Do land surface models need to include differential plant species responses to drought? Examining model predictions across a mesic-xeric gradient in Europe
- 1Macquarie University, Department of Biological Sciences, New South Wales 2109, Australia
- 2CSIRO Agriculture Flagship, Waite Campus, PMB 2, Glen Osmond, SA 5064, Australia
- 3Hawkesbury Institute for the Environment, Western Sydney University, Locked Bag 1797, Penrith, NSW, Australia
- 4Australian Research Council Centre of Excellence for Climate Systems Science and Climate Change Research Centre, UNSW, Sydney, Austraila
- 5CSIRO Ocean and Atmosphere Flagship, Private Bag #1, Aspendale, Victoria 3195, Australia
- 6AXA Chair of Biosphere and Climate Impacts, Grand Challenges in Ecosystems and the Environment and Grantham Institute – Climate Change and the Environment, Department of Life Sciences, Imperial College London, Silwood Park Campus, Buckhurst Road, Ascot SL5 7PY, UK
Abstract. Future climate change has the potential to increase drought in many regions of the globe, making it essential that land surface models (LSMs) used in coupled climate models realistically capture the drought responses of vegetation.

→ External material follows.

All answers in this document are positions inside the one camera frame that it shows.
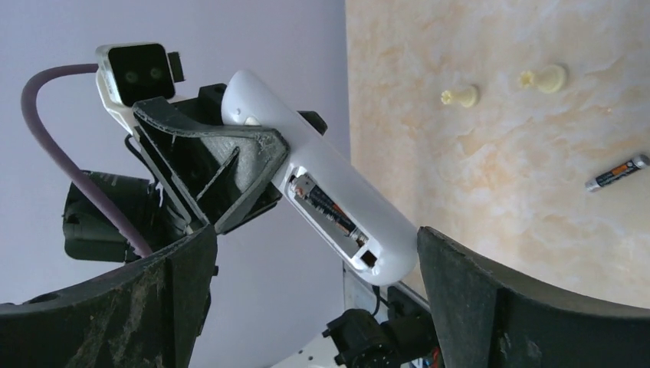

Recent data syntheses show that drought sensitivity varies considerably among plants from different climate zones, but state-of-the-art LSMs currently assume the same drought sensitivity for all vegetation. We tested whether variable drought sensitivities are needed to explain the observed large-scale patterns of drought impact on the carbon, water and energy fluxes. We implemented data-driven drought sensitivities in the Community Atmosphere Biosphere Land Exchange (CABLE) LSM and evaluated alternative sensitivities across a latitudinal gradient in Europe during the 2003 heatwave. The model predicted an overly abrupt onset of drought unless average soil water potential was calculated with dynamic weighting across soil layers. We found that high drought sensitivity at the most mesic sites, and low drought sensitivity at the most xeric sites, was necessary to accurately model responses during drought. Our results indicate that LSMs will over-estimate drought impacts in drier climates unless different sensitivity of vegetation to drought is taken into account.